Training on paths that are geographically aligned, but temporally unaligned

We group all data based on their physical location and time of capture. We create a training pair if we find a continuous path in a city where there exists 2 sets of captures located along the same path (within a distance threshold), but captured at different times (e.g, different dates, or even morning vs. afternoon of the same day).

This strategy forces CityRAG to disentangle the similarities (buildings, roads) and differences (weather, dynamics, lighting) between the pairs, such that it can reconstruct those similarities while maintaining a consistent transient appearance. See video for details.




Results

The video for geospatial conditioning (left column), trajectory defined by the target video (right column), and the first image of the target video are provided as conditions. The objective is to reconstruct the static structures (e.g., buildings, roads) from the geospatial condition, follow the trajectory, and respect the weather conditions and dynamic objects in the first image condition.


Non-trivial disentanglement of weather / cars (first image) and geometry (geospatial condition)

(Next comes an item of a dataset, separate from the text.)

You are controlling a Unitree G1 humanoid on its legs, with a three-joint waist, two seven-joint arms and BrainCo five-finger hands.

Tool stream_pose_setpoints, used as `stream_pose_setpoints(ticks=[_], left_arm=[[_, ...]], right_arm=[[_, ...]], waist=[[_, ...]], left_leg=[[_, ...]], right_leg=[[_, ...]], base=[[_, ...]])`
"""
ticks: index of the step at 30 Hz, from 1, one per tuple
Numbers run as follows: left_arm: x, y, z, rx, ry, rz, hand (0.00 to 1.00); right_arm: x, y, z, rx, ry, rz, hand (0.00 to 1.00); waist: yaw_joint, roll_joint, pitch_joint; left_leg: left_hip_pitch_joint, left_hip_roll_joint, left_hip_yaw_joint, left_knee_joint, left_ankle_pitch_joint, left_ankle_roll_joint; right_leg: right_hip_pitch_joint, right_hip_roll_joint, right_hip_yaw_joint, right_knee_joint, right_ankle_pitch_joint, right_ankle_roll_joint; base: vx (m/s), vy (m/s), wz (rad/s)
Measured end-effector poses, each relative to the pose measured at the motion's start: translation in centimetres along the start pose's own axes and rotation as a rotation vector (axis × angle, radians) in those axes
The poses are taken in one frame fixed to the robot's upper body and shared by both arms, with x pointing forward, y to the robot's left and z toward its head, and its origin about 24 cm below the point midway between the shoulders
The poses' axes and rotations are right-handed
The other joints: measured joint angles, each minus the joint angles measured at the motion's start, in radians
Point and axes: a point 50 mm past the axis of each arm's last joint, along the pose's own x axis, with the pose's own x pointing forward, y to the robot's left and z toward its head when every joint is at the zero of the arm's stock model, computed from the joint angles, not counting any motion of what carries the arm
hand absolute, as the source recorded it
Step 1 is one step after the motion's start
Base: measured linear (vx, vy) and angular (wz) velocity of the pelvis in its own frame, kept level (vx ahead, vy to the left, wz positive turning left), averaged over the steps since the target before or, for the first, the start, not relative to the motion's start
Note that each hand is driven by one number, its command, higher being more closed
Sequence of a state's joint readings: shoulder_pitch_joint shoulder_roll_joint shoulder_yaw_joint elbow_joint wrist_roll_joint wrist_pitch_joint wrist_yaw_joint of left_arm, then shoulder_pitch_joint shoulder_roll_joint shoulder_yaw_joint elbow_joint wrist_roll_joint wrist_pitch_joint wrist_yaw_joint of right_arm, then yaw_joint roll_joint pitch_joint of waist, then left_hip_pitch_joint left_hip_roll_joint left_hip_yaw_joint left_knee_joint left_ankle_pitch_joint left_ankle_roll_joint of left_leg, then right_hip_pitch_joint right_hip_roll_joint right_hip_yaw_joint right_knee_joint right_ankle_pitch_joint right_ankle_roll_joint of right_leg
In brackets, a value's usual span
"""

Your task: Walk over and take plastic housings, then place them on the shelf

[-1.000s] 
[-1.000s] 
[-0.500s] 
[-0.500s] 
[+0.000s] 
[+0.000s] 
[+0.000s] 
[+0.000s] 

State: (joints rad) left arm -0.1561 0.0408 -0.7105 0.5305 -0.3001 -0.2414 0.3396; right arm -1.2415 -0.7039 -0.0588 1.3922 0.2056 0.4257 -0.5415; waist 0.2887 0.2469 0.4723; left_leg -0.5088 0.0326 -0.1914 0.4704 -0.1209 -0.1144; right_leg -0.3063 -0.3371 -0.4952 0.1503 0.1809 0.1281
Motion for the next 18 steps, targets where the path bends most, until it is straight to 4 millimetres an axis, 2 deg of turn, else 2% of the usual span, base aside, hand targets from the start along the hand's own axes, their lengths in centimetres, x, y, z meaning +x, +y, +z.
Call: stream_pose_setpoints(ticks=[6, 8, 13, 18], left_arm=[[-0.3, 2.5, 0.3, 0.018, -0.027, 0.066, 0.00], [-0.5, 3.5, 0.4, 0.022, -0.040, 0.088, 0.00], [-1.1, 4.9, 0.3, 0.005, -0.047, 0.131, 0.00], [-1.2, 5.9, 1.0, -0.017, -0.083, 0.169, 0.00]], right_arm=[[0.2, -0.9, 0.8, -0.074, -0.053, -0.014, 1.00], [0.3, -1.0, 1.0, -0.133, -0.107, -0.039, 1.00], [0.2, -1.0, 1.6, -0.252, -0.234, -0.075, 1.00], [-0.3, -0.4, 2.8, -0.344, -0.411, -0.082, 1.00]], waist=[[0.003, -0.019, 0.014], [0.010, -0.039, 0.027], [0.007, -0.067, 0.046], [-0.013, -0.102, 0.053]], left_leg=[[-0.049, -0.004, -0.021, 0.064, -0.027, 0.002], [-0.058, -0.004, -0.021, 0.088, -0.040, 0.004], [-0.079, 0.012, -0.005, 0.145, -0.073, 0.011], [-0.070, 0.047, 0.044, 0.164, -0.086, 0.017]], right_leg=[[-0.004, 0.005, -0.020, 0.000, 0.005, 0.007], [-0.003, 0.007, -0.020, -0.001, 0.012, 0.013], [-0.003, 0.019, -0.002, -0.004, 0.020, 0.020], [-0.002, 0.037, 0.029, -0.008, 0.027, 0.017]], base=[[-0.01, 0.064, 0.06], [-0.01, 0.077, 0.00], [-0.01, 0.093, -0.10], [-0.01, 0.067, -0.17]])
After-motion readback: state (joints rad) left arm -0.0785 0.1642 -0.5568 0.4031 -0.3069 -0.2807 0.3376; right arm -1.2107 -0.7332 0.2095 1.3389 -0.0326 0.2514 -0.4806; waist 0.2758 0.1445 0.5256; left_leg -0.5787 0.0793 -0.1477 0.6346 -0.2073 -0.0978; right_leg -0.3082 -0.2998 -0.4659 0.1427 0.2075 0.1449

Non-pixel-aligned geospatial conditions and generations


Additional results



Baselines

To the best of our understanding, there are no open-source baselines that perform our task of generating a 3D-consistent, navigable environment while simultaneously adhering to an external spatial cache. We run baselines from each of the categories: 1) I2V + pose control (Gen3C); 2) V2V + pose control (Gen3C, TrajCrafter); 3) V2V + style transfer (AnyV2V). CityRAG can be considered a superset of these categories, while also possessing a strong understanding of scene content (static vs. transient) and layouts.




Inference via User Input and RAG

CityRAG allows users to navigate arbitrary trajectories that do not exist in the database by stitching multiple retrieved geospatial videos. In this video example below, CityRAG retrieves and combines two perpendicular paths from the same intersection to construct a new trajectory that resembles turning right. Despite the discontinuity in the geospatial condition frames, the generator produces a consistent video, indicating its robustness and its understanding of the static and transient elements in a scene.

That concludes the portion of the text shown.